I pretend I didn’t hear him and turn. It takes me a second to find the building from the Before.

He was right. It’s nearly covered in vines, but there are a few patches of gray concrete visible once you pick the square shape out of the wilderness around it.

Only the walls remain. It’s being reabsorbed by the earth.

I’m about to ask Dalton if he knows what purpose the building served, but distant movement catches my eye.

Much closer than the building, but still at least a mile away, a hulk of metal creeps along where the grasses meet the woods, heading away from us, toward the mountain.

I catch glimpses through the growth. Glass. Wheels.

“Dalton,” I call down. “I can see a truck.”

“Down. Now,” he barks. Instantly, he becomes the man I met outside the bunker. As I climb down, he’s unsheathing his machete. When I’m about ten feet from the ground, he snaps. “Stop. Stay there. Keep silent until I come back. You have your knife?”
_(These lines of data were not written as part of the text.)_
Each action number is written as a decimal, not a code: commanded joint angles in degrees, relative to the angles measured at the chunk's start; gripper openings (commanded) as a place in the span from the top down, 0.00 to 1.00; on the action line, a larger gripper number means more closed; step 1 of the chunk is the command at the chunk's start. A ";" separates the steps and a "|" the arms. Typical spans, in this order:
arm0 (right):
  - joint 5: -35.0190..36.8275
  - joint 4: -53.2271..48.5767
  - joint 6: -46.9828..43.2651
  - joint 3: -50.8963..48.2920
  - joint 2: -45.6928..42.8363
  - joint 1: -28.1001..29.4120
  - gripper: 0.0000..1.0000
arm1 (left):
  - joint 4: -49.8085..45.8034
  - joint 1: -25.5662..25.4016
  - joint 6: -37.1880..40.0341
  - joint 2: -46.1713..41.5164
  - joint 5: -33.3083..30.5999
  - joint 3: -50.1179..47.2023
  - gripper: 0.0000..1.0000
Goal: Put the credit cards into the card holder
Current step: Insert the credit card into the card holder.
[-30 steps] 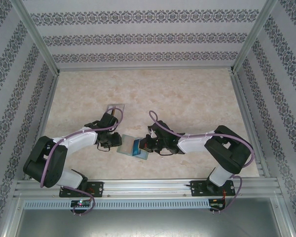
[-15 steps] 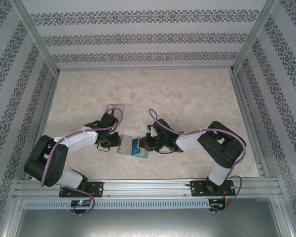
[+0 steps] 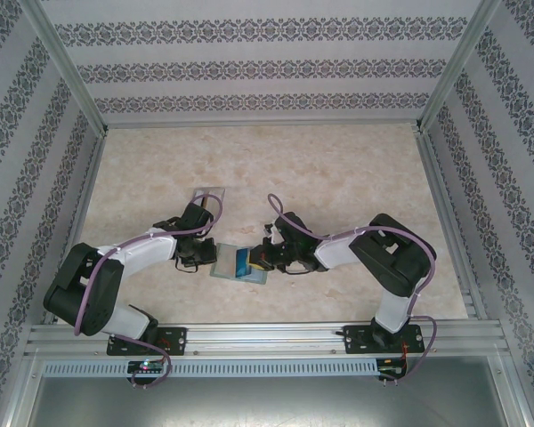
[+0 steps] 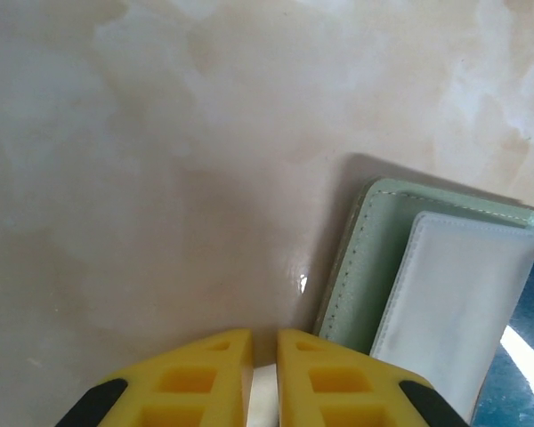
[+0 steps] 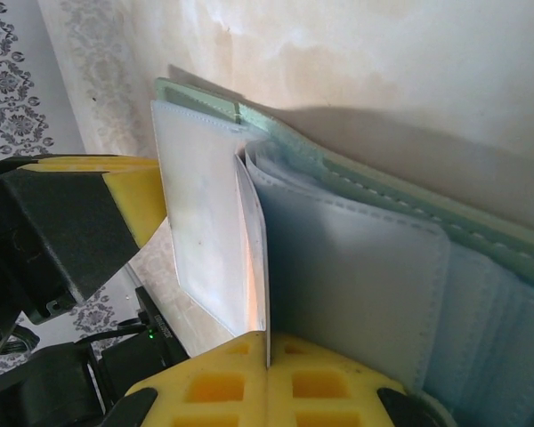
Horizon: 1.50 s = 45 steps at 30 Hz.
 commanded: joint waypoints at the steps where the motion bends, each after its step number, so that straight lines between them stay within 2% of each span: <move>1: 0.12 0.25 1.63 0.76 1.91 0.58 1.00 | 2.34 -0.49 -0.69 1.94 4.42 -2.34 0.85; 10: 2.21 5.69 4.07 0.95 4.62 1.71 0.99 | 2.42 -0.56 -1.09 1.84 4.48 -2.77 0.87; 15: 6.64 6.73 4.57 -0.96 3.19 2.09 0.92 | 3.45 -0.58 -2.44 1.75 4.86 -4.01 0.89; 26: 12.10 9.74 8.39 -0.49 4.17 6.31 0.93 | 6.25 -0.65 -4.85 0.90 5.88 -6.28 0.94; 35: 13.46 1.06 3.78 -1.44 -0.42 5.82 0.75 | 3.59 -0.62 -4.07 0.12 4.30 -5.17 0.95; 42: 14.10 -2.80 1.56 -2.56 -4.17 5.72 0.70 | 3.79 -0.59 -4.35 0.33 4.37 -5.16 0.95; 45: 13.64 -2.79 1.29 -2.09 -3.84 6.04 0.73 | 4.91 -0.60 -4.85 0.33 5.04 -5.70 0.95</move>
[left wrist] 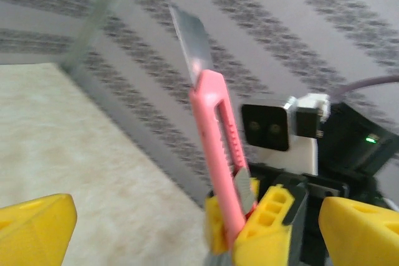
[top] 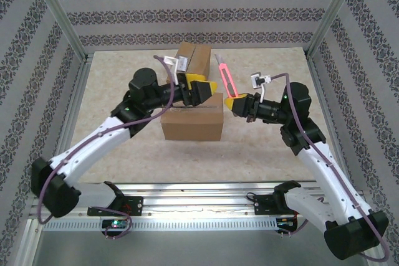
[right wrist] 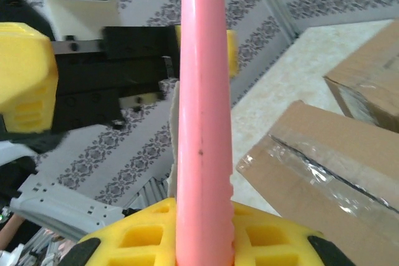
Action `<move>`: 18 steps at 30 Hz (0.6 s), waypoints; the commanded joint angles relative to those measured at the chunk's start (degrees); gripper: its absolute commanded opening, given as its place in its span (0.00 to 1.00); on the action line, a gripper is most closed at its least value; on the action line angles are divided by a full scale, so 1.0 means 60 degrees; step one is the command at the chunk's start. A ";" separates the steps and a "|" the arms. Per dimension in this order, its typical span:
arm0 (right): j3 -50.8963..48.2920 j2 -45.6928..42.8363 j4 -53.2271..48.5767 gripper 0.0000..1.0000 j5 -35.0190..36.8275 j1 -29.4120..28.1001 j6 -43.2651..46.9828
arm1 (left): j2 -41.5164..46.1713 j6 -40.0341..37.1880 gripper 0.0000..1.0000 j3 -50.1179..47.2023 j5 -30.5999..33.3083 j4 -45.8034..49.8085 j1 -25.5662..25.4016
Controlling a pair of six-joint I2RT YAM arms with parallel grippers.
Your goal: Unpack the express box
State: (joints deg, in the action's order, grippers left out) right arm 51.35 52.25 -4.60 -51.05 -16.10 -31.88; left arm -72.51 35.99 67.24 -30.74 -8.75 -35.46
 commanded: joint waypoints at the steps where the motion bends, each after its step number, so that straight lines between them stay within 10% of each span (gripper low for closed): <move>1: 0.0811 -0.0172 -0.2662 0.00 0.0260 0.0354 0.0717 | 0.0706 -0.1235 1.00 0.0986 0.2978 0.4724 0.0301; 7: 0.1533 0.0013 -0.6159 0.00 0.0229 0.0916 0.1758 | 0.0612 -0.0695 0.96 0.1547 0.5384 0.8442 0.0583; 18: -0.0111 -0.0558 -0.6210 0.00 0.0166 0.1632 0.1544 | 0.0242 -0.0249 0.94 0.0299 0.5012 0.7922 0.1570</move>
State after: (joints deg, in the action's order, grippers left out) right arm 53.71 51.03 -42.35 -50.85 -6.90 -22.46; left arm -71.05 33.47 71.02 0.47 39.31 -28.25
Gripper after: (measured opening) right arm 0.153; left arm 0.937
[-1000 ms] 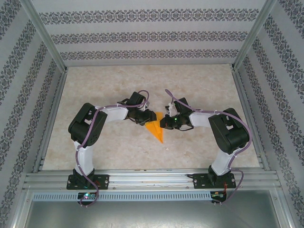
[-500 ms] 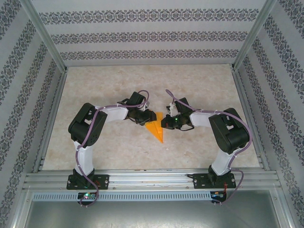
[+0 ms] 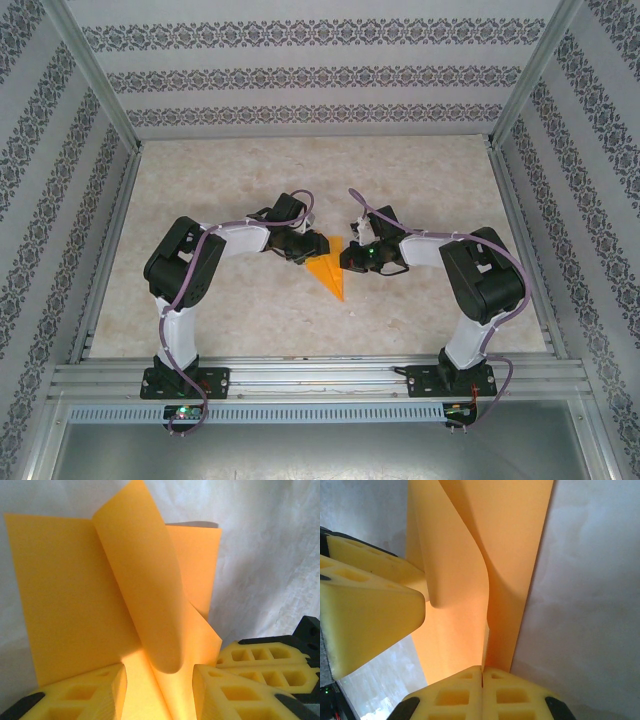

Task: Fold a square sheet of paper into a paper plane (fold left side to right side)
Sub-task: Fourth fold the wing at the center of the table.

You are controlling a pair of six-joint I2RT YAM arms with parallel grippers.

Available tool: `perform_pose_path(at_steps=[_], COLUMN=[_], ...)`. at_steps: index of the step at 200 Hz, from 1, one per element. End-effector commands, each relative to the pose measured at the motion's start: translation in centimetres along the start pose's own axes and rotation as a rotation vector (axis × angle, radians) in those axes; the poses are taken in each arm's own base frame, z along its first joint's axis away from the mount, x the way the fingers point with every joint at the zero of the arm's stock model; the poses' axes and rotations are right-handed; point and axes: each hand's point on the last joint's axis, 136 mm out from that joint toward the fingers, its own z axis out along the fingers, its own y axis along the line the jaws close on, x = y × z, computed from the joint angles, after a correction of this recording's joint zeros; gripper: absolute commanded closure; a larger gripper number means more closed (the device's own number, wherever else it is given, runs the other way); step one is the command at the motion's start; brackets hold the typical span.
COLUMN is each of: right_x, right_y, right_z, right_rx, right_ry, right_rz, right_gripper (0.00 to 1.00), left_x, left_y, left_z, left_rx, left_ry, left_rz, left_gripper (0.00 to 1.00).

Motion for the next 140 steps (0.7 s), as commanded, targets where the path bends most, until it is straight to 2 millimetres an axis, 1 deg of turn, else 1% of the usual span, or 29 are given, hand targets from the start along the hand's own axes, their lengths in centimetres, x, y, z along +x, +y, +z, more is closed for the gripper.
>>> perform_pose_path(at_steps=[1, 32, 82, 112, 140], right_x=[-0.5, -0.2, 0.9, 1.4, 2.2], right_y=[-0.4, -0.6, -1.8, -2.7, -3.9], right_z=[0.0, 0.2, 1.2, 1.6, 1.5], right_rx=[0.022, 0.027, 0.062, 0.104, 0.165], right_ry=[-0.002, 0.012, 0.048, 0.067, 0.087], right_rz=[-0.005, -0.002, 0.012, 0.023, 0.042], right_gripper=[0.97, 0.97, 0.97, 0.98, 0.99], left_x=[1.2, 1.1, 1.2, 0.9, 0.6], left_y=[2.0, 2.0, 1.8, 1.1, -0.1], left_z=[0.6, 0.5, 0.5, 0.3, -0.4], left_rx=[-0.086, -0.085, -0.08, -0.054, -0.023], left_ry=[0.033, 0.028, 0.03, 0.023, 0.009], left_rz=[-0.016, -0.015, -0.015, -0.008, 0.006], left_gripper=[0.59, 0.59, 0.59, 0.58, 0.54])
I nod, suddenly filled with icy dread. Despite the hard mask he’s wearing, I know him now, and I can see the flicker of fear in his eyes.

“Anyone finds you, you run, understand?” he hisses. “If they catch you, use the knife. Aim for the soft shit. Eyes. Throat.”

I crouch on a branch, holding tight with shaking hands. “Don’t go,” I whisper, matching his lowered voice.

“If I don’t come back, take the pack and go back to the mountain,” he says, and without another word or glance, he disappears into the trees as silent as a ghost.